> Exercise
Your copy should match the records below word for word and contain no pictures.

Extracted data entries:
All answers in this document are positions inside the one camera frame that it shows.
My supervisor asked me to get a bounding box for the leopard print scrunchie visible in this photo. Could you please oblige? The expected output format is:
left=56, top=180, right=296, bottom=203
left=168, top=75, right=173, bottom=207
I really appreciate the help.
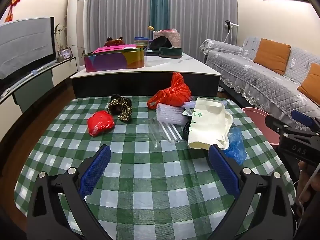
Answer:
left=107, top=94, right=133, bottom=123

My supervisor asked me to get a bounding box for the white top coffee table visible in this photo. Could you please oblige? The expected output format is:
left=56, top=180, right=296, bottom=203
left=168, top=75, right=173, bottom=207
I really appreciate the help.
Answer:
left=70, top=52, right=222, bottom=99

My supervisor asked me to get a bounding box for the pink basin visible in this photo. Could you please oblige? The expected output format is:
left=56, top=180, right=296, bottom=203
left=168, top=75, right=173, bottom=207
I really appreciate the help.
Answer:
left=241, top=107, right=282, bottom=145

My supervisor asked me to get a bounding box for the orange-red plastic bag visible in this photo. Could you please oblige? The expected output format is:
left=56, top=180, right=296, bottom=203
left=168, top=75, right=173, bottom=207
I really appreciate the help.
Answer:
left=147, top=72, right=192, bottom=110

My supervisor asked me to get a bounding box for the potted plant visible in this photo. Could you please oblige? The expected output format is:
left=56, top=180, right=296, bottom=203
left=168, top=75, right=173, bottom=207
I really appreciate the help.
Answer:
left=54, top=24, right=67, bottom=63

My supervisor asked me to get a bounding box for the grey curtain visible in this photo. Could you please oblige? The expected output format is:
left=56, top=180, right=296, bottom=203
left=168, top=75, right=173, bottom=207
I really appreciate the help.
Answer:
left=169, top=0, right=238, bottom=63
left=85, top=0, right=153, bottom=53

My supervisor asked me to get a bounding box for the photo frame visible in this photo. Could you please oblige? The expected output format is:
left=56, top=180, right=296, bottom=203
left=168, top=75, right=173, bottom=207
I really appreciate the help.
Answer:
left=57, top=47, right=73, bottom=60

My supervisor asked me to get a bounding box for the brown teapot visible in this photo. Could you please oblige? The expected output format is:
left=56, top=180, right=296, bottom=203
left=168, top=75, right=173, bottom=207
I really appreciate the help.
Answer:
left=104, top=36, right=125, bottom=47

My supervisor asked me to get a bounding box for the pink paper sheet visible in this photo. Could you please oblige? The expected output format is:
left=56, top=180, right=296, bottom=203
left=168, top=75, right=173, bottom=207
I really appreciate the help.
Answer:
left=92, top=44, right=138, bottom=54

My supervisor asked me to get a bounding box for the dark green round tin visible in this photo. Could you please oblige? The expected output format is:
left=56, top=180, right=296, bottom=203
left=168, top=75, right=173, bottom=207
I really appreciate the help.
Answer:
left=159, top=46, right=183, bottom=58

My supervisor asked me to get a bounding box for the stack of coloured bowls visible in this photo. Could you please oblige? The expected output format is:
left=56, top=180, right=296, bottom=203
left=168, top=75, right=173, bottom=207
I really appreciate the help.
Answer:
left=134, top=37, right=150, bottom=47

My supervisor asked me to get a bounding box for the white rod with blue grip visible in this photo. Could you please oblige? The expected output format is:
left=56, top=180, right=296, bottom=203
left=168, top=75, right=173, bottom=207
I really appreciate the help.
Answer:
left=0, top=60, right=57, bottom=98

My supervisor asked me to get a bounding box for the grey quilted sofa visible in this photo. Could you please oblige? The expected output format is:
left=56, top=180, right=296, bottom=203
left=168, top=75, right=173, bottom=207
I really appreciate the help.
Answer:
left=200, top=36, right=320, bottom=130

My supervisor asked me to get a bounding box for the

> Result of the exercise
All answers in this document are positions inside the one camera frame that it shows.
My supervisor asked me to get a bounding box for the leopard print scrunchie visible in this photo. Could you please oblige? The expected output format is:
left=56, top=180, right=296, bottom=203
left=168, top=75, right=173, bottom=207
I really appreciate the help.
Answer:
left=107, top=94, right=133, bottom=123

My supervisor asked me to get a bounding box for the white top coffee table visible in this photo. Could you please oblige? The expected output format is:
left=56, top=180, right=296, bottom=203
left=168, top=75, right=173, bottom=207
I really appreciate the help.
Answer:
left=70, top=52, right=222, bottom=99

My supervisor asked me to get a bounding box for the pink basin visible in this photo. Could you please oblige? The expected output format is:
left=56, top=180, right=296, bottom=203
left=168, top=75, right=173, bottom=207
I really appreciate the help.
Answer:
left=241, top=107, right=282, bottom=145

My supervisor asked me to get a bounding box for the orange-red plastic bag visible in this photo. Could you please oblige? The expected output format is:
left=56, top=180, right=296, bottom=203
left=168, top=75, right=173, bottom=207
I really appreciate the help.
Answer:
left=147, top=72, right=192, bottom=110

My supervisor asked me to get a bounding box for the potted plant visible in this photo. Could you please oblige? The expected output format is:
left=56, top=180, right=296, bottom=203
left=168, top=75, right=173, bottom=207
I really appreciate the help.
Answer:
left=54, top=24, right=67, bottom=63

My supervisor asked me to get a bounding box for the grey curtain visible in this photo. Could you please oblige? The expected output format is:
left=56, top=180, right=296, bottom=203
left=168, top=75, right=173, bottom=207
I really appreciate the help.
Answer:
left=169, top=0, right=238, bottom=63
left=85, top=0, right=153, bottom=53

My supervisor asked me to get a bounding box for the photo frame visible in this photo. Could you please oblige? The expected output format is:
left=56, top=180, right=296, bottom=203
left=168, top=75, right=173, bottom=207
I really appreciate the help.
Answer:
left=57, top=47, right=73, bottom=60

My supervisor asked me to get a bounding box for the brown teapot visible in this photo. Could you please oblige? The expected output format is:
left=56, top=180, right=296, bottom=203
left=168, top=75, right=173, bottom=207
I really appreciate the help.
Answer:
left=104, top=36, right=125, bottom=47

My supervisor asked me to get a bounding box for the pink paper sheet visible in this photo. Could you please oblige? The expected output format is:
left=56, top=180, right=296, bottom=203
left=168, top=75, right=173, bottom=207
I really appreciate the help.
Answer:
left=92, top=44, right=138, bottom=54

My supervisor asked me to get a bounding box for the dark green round tin visible in this photo. Could you please oblige? The expected output format is:
left=56, top=180, right=296, bottom=203
left=168, top=75, right=173, bottom=207
I really appreciate the help.
Answer:
left=159, top=46, right=183, bottom=58

My supervisor asked me to get a bounding box for the stack of coloured bowls visible in this photo. Could you please oblige? The expected output format is:
left=56, top=180, right=296, bottom=203
left=168, top=75, right=173, bottom=207
I really appreciate the help.
Answer:
left=134, top=37, right=150, bottom=47

My supervisor asked me to get a bounding box for the white rod with blue grip visible in this photo. Could you please oblige? The expected output format is:
left=56, top=180, right=296, bottom=203
left=168, top=75, right=173, bottom=207
I really appreciate the help.
Answer:
left=0, top=60, right=57, bottom=98

My supervisor asked me to get a bounding box for the grey quilted sofa visible in this photo. Could you please oblige? The expected output format is:
left=56, top=180, right=296, bottom=203
left=168, top=75, right=173, bottom=207
I really appreciate the help.
Answer:
left=200, top=36, right=320, bottom=130

My supervisor asked me to get a bounding box for the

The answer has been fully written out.